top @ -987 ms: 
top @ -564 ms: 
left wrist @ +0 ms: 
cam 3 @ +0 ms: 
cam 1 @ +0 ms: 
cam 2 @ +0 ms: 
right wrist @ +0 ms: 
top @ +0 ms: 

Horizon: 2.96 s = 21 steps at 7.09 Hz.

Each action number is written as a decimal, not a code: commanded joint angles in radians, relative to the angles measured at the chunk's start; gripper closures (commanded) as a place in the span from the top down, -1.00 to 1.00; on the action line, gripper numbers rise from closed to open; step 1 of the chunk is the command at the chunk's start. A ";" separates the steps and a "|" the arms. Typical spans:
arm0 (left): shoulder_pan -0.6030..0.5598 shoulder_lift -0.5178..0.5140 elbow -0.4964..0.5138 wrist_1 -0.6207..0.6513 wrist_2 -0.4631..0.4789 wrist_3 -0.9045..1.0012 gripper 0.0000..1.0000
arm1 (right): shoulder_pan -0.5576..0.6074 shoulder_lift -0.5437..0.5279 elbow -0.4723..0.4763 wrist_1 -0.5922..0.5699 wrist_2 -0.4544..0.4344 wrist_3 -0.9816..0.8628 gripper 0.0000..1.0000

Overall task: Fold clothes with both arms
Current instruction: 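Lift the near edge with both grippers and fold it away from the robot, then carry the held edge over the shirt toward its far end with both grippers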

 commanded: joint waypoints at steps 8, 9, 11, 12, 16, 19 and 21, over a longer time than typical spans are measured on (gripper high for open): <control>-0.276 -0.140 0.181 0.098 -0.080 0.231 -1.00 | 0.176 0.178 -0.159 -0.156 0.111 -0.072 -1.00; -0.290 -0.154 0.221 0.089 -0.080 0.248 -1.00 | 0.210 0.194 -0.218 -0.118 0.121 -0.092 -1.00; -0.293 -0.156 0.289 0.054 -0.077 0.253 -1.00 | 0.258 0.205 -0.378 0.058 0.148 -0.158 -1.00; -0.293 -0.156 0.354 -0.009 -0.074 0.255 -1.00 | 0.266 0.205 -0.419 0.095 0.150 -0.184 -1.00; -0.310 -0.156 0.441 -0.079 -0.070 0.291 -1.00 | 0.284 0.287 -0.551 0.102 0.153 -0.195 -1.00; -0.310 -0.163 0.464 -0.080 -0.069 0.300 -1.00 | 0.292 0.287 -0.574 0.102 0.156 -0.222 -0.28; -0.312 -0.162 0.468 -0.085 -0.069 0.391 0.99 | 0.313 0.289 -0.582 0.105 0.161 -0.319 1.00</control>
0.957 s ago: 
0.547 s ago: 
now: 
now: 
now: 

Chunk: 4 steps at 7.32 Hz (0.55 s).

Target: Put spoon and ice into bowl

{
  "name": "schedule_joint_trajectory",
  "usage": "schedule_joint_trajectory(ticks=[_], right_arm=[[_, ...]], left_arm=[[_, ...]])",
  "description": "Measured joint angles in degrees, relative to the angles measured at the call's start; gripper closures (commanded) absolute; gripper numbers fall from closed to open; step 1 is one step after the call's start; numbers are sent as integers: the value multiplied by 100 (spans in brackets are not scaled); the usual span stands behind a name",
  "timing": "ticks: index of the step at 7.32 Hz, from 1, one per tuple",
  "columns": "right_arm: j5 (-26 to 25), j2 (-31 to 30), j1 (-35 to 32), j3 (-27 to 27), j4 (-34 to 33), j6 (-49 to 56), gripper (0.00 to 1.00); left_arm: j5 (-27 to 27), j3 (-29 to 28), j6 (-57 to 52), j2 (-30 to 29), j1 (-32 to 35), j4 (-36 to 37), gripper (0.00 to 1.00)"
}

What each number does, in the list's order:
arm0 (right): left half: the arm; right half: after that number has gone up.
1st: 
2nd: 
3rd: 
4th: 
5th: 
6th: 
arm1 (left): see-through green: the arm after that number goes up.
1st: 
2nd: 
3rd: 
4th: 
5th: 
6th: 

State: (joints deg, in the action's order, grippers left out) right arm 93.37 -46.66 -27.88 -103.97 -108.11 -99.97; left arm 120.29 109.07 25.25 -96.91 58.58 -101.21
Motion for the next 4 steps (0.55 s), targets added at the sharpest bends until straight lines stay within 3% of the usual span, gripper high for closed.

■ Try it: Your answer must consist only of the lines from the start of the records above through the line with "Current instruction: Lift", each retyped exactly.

■ Worked solution:
top @ -987 ms: 
top @ -564 ms: 
left wrist @ +0 ms: 
cam 3 @ +0 ms: 
cam 1 @ +0 ms: 
cam 2 @ +0 ms: 
right wrist @ +0 ms: 
top @ +0 ms: 

Horizon: 2.96 s = 21 steps at 7.09 Hz.

Each action number is written as a decimal, not a code: commanded joint angles in radians, relative to the angles measured at the chunk's start; gripper closures (commanded) as a place in the span from the top down, -1.00 to 1.00; on the action line, gripper numbers rise from closed to open; step 1 of the chunk is the command at the chunk's start. A ";" separates the steps and a "|" the arms. Typical spans:
arm0 (left): shoulder_pan -0.6030..0.5598 shoulder_lift -0.5178..0.5140 elbow -0.4964..0.5138 wrist_1 -0.6207..0.6513 wrist_2 -0.4631..0.4789 wrist_3 -0.9045..1.0012 gripper 0.0000..1.0000
arm1 (right): shoulder_pan -0.5576..0.6074 shoulder_lift -0.5437..0.5279 elbow -0.4723..0.4763 wrist_1 -0.5922..0.5699 wrist_2 -0.4544..0.4344 wrist_3 -0.9816..0.8628 gripper 0.0000..1.0000

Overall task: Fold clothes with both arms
Current instruction: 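Lift the near edge with both grippers and fold it away from the robot, then carry the held edge over the shirt toward its far end with both grippers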

No additional answer text is required.